Sunday, December 11th, 2005
I’m getting a little bit sick of all the Firefox VS IE bullshit floating around the Internet. Firefox has been boosted as the more secure browser by various open source advocates and groups. Lots of other people seem to love to hate the people that hate IE; lately they’ve been claiming things like “Firefox has had more security advisories than IE in the last [year, month, week, days, minutes], so it must be just as insecure or even worse!”
What these people fail to realise is that the number of security advisories are not an indication of the security of a product. If you don’t have the IQ to extract meaningful facts from statistics, please shut up. Just because security flaws where found in Firefox does not make it a less secure browser.

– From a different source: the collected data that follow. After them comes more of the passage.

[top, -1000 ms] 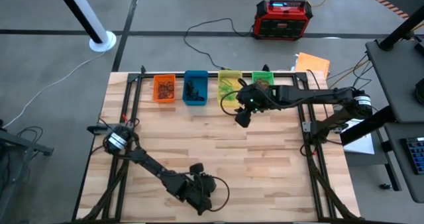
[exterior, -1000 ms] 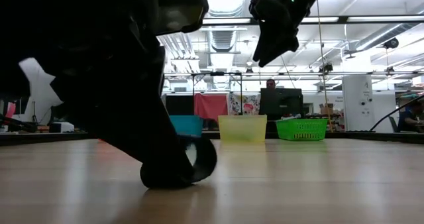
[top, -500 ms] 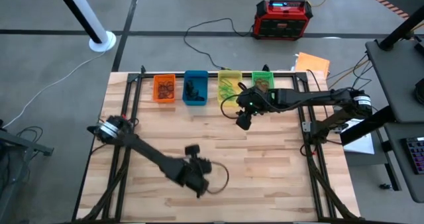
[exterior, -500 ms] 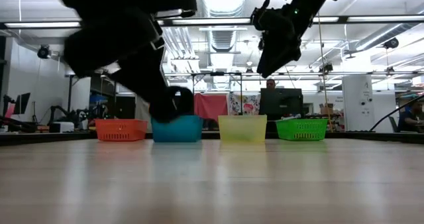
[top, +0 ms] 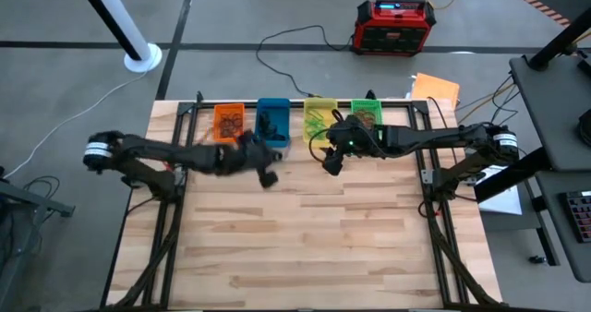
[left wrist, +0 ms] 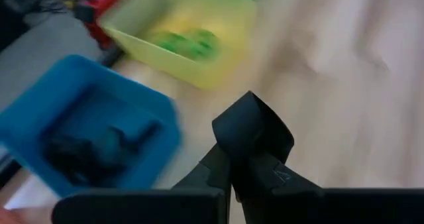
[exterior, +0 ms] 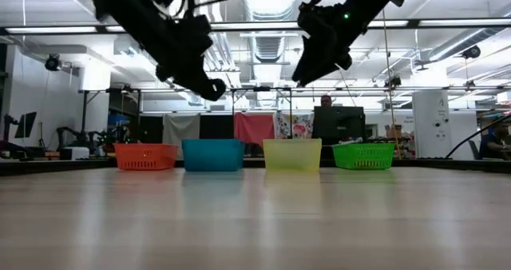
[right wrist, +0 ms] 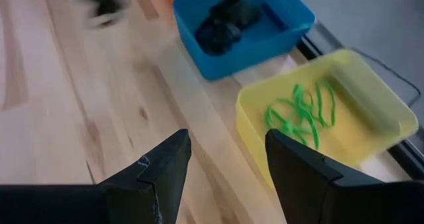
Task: Sort rubber bands into baskets
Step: Put the black rubber band into the blue bin, then return to Home Position
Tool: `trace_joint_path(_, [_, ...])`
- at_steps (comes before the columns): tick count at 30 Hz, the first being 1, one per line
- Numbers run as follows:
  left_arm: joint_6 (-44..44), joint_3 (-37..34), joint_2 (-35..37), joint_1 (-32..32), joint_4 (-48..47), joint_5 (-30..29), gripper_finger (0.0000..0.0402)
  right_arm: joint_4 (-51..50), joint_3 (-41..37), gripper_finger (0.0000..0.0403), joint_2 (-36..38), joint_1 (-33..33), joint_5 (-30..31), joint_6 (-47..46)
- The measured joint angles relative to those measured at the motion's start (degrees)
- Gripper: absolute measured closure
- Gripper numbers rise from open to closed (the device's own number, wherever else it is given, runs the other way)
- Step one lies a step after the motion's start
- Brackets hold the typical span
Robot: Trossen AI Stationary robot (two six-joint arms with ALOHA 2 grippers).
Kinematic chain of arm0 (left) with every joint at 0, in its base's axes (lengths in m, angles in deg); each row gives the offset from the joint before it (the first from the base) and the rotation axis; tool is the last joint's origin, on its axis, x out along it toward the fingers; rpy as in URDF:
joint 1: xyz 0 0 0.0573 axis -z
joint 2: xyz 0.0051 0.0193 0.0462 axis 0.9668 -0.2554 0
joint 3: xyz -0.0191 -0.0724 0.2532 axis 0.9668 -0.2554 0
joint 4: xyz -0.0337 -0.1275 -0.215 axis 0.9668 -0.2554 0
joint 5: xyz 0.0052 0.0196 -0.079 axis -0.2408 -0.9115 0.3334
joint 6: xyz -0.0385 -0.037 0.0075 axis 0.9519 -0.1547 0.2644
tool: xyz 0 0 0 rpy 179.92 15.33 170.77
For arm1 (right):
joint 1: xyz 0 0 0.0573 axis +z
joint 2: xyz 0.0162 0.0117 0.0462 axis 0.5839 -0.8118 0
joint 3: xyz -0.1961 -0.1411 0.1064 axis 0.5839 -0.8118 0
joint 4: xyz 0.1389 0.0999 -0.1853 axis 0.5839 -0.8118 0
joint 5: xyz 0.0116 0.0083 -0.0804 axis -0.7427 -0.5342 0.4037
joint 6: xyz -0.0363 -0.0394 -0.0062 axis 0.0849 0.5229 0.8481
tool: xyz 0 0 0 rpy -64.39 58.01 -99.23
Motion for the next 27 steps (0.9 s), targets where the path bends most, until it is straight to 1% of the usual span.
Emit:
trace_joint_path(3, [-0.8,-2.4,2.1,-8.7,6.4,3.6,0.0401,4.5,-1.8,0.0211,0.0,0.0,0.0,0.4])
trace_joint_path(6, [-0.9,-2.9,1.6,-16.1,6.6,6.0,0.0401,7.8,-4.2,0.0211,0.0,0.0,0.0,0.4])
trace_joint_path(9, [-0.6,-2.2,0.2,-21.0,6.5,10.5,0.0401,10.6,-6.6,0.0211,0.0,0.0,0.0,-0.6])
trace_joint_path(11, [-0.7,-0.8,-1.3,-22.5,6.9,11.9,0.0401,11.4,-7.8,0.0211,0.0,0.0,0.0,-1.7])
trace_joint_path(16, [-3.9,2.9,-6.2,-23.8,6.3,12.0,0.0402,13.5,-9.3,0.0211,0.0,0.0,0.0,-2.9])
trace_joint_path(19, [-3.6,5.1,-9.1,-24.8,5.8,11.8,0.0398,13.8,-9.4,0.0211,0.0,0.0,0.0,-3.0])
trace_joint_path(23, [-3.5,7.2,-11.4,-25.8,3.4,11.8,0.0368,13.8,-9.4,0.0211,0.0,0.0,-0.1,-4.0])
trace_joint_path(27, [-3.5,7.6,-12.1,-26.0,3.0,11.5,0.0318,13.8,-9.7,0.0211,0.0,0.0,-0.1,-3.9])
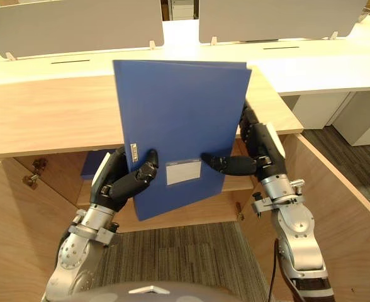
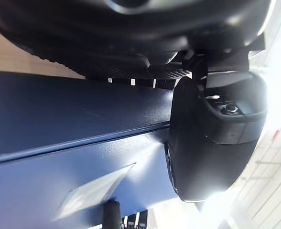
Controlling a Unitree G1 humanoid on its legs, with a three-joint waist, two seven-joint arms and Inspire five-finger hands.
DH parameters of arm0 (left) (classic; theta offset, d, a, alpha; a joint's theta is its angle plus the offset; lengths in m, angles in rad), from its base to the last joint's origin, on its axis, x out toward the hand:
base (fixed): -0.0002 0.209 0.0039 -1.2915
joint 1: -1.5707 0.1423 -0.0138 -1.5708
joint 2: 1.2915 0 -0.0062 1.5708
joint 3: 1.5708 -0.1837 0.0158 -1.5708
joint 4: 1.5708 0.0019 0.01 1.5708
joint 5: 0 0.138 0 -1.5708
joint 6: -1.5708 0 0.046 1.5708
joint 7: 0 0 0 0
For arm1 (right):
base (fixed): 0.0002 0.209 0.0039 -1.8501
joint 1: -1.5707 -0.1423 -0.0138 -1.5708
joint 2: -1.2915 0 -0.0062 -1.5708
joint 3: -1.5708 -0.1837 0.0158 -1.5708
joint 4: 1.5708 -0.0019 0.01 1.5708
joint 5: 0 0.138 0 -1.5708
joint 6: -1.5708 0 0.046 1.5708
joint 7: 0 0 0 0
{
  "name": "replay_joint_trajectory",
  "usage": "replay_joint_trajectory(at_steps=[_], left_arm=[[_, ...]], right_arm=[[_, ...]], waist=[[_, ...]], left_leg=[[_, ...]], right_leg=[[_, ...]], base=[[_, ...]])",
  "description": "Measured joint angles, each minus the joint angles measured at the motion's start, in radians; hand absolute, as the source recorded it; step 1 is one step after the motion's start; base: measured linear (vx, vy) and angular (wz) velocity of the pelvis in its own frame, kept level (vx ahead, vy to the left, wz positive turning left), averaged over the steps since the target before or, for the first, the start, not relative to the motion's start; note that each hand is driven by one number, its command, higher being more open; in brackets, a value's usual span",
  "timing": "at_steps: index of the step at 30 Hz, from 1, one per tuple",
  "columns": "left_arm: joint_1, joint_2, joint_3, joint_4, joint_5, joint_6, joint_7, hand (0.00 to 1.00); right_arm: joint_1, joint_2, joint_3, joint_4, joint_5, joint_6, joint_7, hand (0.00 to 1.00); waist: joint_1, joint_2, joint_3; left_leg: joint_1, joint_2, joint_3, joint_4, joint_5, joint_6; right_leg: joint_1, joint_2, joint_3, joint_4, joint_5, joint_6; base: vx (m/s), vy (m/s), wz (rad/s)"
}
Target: Walk over to the cabinet, pick up the folder, carry it to the office cabinet, place the folder inside the office cabinet, then close the office cabinet door
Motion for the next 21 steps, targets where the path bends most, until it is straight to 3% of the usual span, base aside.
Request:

In fact, finding flaws is one of the idea’s behind Open Source software.. we’re supposed to find the flaws so we can fix them BEFORE they become a security problem.
When discussing the security of a certain product, please keep the following in mind:
- How many actual exploits for the bug are in the wild? (i.e. actually being used against users
- What’s the impact of the bug
- What’s the impact of the exploit?
- Do not blame security problems in third-party products on the product it was based on. (PHP IS NOT INSECURE!)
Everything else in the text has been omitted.